Il faut donner tous les jours, sans attente de gain personnel pour ne pas tomber dans l’avidité.

 

Le Bodhisattva dit « Tu peux ne pas être très scrupuleux, tu peux ne pas être capable de méditer même cinq minutes. Les années peuvent passer sans que tu parcoures les Écritures.

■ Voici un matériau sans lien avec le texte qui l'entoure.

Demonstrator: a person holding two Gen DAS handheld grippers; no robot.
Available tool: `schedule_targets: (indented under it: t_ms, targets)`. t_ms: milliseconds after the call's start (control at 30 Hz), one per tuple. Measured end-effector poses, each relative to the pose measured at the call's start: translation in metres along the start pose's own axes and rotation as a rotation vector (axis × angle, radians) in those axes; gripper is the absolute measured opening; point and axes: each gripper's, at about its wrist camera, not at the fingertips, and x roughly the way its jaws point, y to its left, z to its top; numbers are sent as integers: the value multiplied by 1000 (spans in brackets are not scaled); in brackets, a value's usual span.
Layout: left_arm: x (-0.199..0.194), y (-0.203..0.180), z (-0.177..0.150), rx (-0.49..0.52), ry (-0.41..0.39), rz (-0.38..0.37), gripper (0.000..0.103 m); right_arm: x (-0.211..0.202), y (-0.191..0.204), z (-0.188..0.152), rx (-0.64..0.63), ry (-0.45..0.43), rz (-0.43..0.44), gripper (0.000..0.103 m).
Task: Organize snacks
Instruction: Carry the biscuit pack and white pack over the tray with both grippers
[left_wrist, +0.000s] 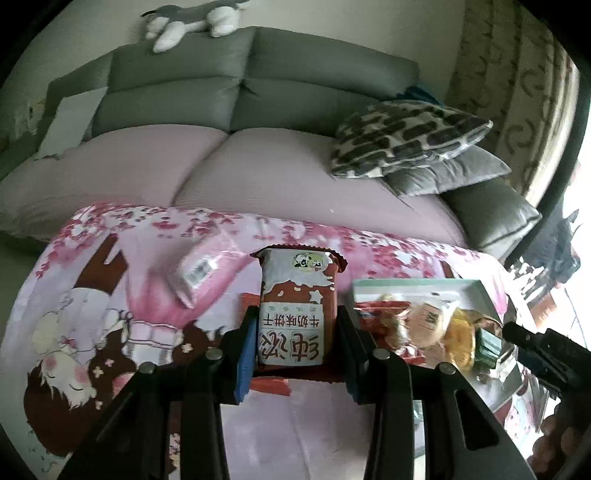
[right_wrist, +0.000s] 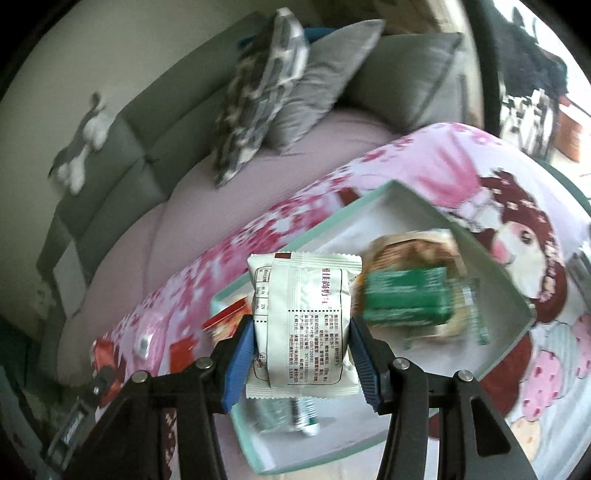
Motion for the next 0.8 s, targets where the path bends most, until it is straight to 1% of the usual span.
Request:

Mais si ton aspiration est de mener N’importe quelle sorte de vie élevée, alors, au moins, Tu donneras ».

 

Bien sur la collecte des « mérites » par le biais des donations est la seule compensation envisageable.

 

Les femmes des grandes familles sont plus disponibles que leurs businessmen de maris, le caractère rédempteur de leur charité bénéficiera à toute la famille.

 

Les voici donc en scène, micro à la main, dans les galas de bienfaisance, organisant des Quizz, des spectacles, des diners, des bingos et des lotos pour récolter et transmettre.

 

Mais l’argent s’accumule, les tentations s’aiguisent, il est indispensable de maitriser les business de la charité d’une main de fer pour échapper aux dérapages.

 

Les associations, fondations et autres formes de captation de fond de doivent d’être une intégrité sans faille.

 

Elles s’organisent sous des entités légales assujetties au contrôle de l’État.

 

Voici donc nos grandes dames aux rênes d’entreprises complexes.

 

Elles se doivent de gérer les relations entre les donateurs et le pays.

 

Elles suppléent bien souvent à la pauvreté de l’état dans l’éducation, la médecine, et la vie des familles.

 

Ici pas d’allocation, peu de subvention, pas de prise en charge de toute la misère du monde.

 

Alors il faut aider, les temples, les écoles, les enfants handicapés, les orphelins, les vieux, les malades, les sans abris, les femmes meurtries, les temples et les animaux.

 

Il faut prendre des précautions avec la législation thaïlandaise qui interdit les jeux d’argent comme le loto ou les bingos.

 

Ne pas se mettre en porte a faux avec les susceptibilités locales.

 

Enfin pour être en conformité, il faudra parfaitement gérer l’état d’esprit du pays.

 

Ne donne pas qui veut et comme il veut.

 

Sans oublier qu’il faut aussi être là quand s’annoncent les pires catastrophes.

 

Pour le terrible tsunami ou les inondations, la réactivité de la société charitable de Bangkok a été instantanée et surprenante.

 

Le 27 décembre 2004, les grandes dames de Bangkok prenaient les avions pour descendre dans l’horreur du drame de Phuket, les sacs chargés de bahts et toujours sans un cheveu qui dépasse.

 

Calfeutrant leurs émotions dans une retenue impressionnante mais dans une efficacité implacable.

 

Il reste à noter que ces événements de bienfaisance sont encore très peu médiatisées mais s’appuient plutôt sur des réseaux d’influence liés à l’organisation des grandes familles et du système économique thaïlandais.

 

Les femmes thaïlandaises restent de toutes façons très solidaires entre elles et très concernées par le bonheur de leur peuple.

 

Elles aiment être fières de leur pays et fières de leur famille.

 

Outre les sociétés d’œuvres de bienfaisance elles créent des associations et des compagnies qui aident les femmes à promouvoir leurs capacités dans les domaines de la recherche, de l’économie et de la législation.

 

La charité ne se pose pas en termes de jeu face aux situations périlleuses que le pays rencontre.

 

En Thaïlande on se plaint peu, la souffrance, la misère, la maladie, sont des fatalités que seule une main tendue peut sauver.

 

Donner fait partie du quotidien, un peu de riz tous les jours dans le bol d’un moine, une piécette dans la main d’un miséreux, des bonbons, de petits cadeaux pour le jour des enfants le Wan Dek tout cela contre une bénédiction, un sourire, un spectacle de danse, une chanson d’enfants.

 

Tout cela pour quelques mérites gagnés et l’espoir d’un Karma préservé.